Stored data:
****

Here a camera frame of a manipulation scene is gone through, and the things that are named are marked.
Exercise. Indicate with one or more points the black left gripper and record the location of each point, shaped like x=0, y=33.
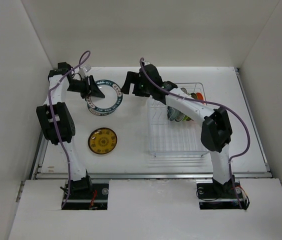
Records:
x=91, y=88

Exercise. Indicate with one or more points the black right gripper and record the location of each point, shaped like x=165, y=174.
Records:
x=134, y=77

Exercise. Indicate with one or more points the yellow patterned plate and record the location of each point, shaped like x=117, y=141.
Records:
x=102, y=141

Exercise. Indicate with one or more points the blue floral teal plate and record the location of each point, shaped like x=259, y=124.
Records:
x=172, y=113

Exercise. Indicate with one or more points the white plate orange sunburst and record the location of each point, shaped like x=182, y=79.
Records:
x=181, y=115

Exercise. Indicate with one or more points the dark olive patterned plate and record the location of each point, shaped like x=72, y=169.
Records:
x=194, y=96

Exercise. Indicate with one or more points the lime green plate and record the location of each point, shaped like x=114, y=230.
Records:
x=186, y=118

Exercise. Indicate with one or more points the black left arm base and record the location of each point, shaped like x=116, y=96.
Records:
x=94, y=199

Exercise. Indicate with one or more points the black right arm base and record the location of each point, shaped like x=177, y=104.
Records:
x=215, y=196

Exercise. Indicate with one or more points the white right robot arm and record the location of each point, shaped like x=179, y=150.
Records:
x=215, y=125

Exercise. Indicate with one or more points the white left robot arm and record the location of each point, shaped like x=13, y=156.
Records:
x=58, y=126

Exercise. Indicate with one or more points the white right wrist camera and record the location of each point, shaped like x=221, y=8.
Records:
x=145, y=62

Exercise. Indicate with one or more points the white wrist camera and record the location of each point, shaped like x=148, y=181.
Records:
x=84, y=71
x=145, y=62

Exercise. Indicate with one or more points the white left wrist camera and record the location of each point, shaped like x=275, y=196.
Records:
x=84, y=71

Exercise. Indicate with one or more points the white wire dish rack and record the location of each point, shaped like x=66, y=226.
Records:
x=170, y=138

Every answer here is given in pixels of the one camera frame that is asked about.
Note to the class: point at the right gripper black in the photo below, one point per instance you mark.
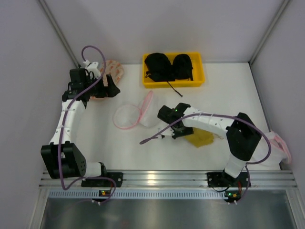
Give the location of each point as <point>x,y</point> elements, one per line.
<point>182,133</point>

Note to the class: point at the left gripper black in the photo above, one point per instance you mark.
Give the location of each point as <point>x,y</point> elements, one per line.
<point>105,86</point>

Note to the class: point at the yellow bra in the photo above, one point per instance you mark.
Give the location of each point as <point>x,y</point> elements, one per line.
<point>201,138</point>

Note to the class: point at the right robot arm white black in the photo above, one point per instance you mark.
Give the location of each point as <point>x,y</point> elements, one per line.
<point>239,131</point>

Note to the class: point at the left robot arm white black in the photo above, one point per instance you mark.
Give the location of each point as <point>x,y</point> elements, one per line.
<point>62,158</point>

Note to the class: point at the patterned beige laundry bag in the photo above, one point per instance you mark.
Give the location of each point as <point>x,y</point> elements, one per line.
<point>112,67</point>

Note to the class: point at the black bra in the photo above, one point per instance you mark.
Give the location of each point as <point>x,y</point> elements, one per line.
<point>160,69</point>

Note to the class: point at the yellow plastic bin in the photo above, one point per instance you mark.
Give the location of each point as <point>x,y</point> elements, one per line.
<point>198,72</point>

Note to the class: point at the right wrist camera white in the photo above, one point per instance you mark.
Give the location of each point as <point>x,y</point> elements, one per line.
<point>167,132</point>

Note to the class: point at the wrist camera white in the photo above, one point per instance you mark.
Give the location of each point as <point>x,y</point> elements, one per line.
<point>167,132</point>
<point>92,67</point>

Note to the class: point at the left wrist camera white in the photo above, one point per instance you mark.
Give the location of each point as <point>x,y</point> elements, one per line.
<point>92,67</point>

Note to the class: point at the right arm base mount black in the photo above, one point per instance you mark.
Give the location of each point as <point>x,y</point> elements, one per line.
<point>221,179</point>

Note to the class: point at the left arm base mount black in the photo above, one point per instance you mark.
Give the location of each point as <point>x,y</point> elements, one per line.
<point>106,180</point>

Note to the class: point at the aluminium rail front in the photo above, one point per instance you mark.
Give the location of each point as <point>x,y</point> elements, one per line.
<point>260,179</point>

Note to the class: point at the slotted cable duct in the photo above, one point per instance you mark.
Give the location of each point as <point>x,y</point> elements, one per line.
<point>143,194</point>

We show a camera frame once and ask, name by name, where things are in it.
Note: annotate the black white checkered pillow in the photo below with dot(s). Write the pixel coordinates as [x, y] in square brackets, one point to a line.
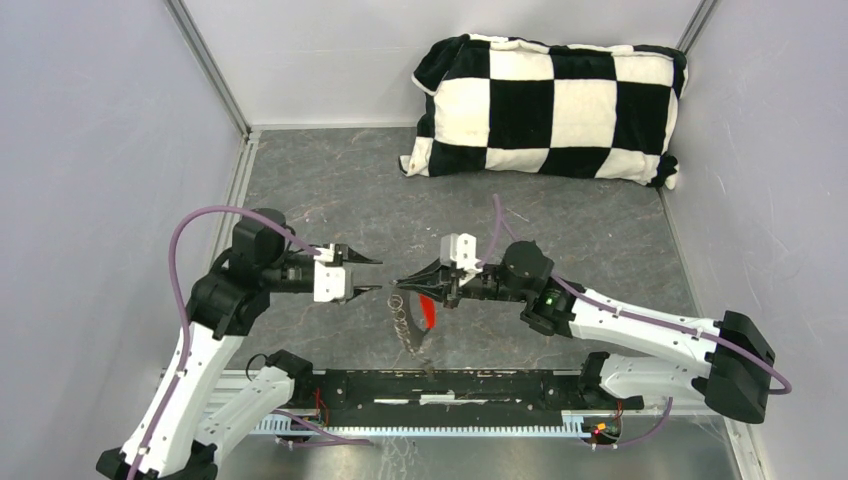
[579, 111]

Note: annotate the blue white cable duct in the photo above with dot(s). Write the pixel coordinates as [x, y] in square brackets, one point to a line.
[570, 426]

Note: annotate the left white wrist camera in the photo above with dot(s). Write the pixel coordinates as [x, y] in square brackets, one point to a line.
[322, 278]

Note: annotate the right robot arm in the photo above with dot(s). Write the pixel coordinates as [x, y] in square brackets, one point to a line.
[728, 363]

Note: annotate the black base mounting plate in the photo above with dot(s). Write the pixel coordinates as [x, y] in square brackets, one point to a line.
[450, 398]

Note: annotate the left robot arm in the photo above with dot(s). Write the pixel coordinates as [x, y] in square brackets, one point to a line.
[175, 439]

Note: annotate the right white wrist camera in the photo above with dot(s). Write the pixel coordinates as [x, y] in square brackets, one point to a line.
[459, 251]

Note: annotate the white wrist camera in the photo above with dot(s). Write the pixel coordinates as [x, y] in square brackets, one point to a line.
[322, 278]
[459, 251]

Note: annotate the red grey keyring holder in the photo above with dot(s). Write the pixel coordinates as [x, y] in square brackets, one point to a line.
[410, 334]

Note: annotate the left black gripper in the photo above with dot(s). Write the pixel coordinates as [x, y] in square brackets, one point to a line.
[345, 253]

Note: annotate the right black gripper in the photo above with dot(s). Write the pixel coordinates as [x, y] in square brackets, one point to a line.
[448, 285]

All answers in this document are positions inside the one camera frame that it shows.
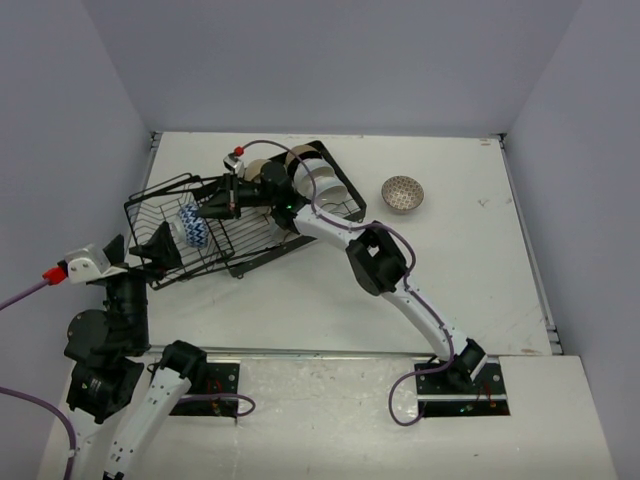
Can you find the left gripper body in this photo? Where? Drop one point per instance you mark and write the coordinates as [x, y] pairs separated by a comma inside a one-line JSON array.
[[129, 286]]

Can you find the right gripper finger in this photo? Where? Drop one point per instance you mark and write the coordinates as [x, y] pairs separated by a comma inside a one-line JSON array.
[[219, 206], [224, 188]]

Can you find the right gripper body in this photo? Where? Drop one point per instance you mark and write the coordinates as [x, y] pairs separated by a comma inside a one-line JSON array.
[[248, 196]]

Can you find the blue zigzag patterned bowl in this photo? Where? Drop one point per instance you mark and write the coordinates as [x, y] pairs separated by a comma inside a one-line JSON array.
[[190, 227]]

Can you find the light blue bowl front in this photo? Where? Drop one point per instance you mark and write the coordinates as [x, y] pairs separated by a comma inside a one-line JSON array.
[[280, 235]]

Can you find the light blue bowl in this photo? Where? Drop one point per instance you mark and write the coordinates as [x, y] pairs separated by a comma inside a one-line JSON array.
[[329, 191], [311, 170], [280, 235]]

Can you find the beige patterned small bowl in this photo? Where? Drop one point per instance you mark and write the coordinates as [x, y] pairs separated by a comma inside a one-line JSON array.
[[402, 194]]

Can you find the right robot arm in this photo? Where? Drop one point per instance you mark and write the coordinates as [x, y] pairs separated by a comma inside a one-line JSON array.
[[377, 262]]

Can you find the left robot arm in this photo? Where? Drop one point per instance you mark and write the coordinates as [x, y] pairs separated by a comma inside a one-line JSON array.
[[105, 346]]

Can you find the beige bowl rear left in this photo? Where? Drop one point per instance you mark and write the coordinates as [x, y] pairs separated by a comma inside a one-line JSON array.
[[252, 172]]

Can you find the tan and black bowl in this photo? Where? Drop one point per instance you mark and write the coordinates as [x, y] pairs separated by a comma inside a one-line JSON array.
[[298, 153]]

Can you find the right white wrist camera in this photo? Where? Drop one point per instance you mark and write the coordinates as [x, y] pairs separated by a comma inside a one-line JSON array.
[[233, 161]]

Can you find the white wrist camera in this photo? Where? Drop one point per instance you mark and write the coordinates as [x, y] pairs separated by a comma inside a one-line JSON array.
[[233, 161], [84, 265]]

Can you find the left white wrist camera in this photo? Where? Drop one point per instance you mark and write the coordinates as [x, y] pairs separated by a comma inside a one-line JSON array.
[[84, 265]]

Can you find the black wire dish rack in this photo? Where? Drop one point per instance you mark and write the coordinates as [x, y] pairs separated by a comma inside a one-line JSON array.
[[236, 245]]

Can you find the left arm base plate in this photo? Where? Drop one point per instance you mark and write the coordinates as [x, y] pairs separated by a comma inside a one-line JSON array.
[[220, 377]]

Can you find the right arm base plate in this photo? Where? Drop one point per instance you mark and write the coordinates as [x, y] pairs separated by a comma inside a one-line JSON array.
[[485, 397]]

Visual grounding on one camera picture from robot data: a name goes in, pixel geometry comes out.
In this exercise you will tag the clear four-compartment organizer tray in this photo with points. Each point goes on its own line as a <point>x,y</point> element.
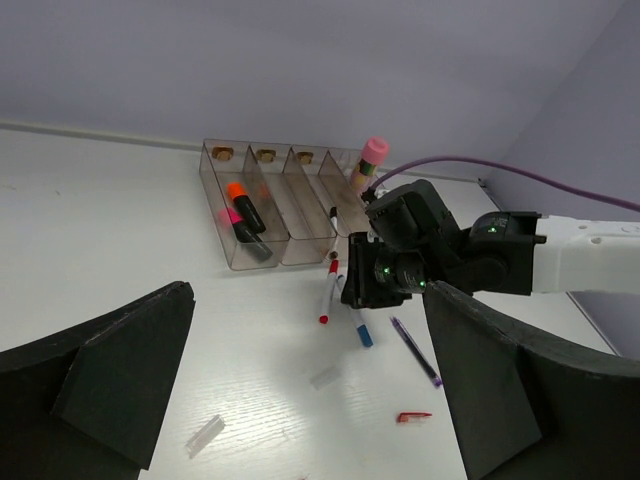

****

TASK PROMPT: What this exercise asks for is every line of the data above with the word "things".

ANSWER TO THE PROBLEM:
Here a camera frame of a manipulation scene is gone through, and the things that are named are marked.
We show a camera frame once and ask, name by name, where things are in it.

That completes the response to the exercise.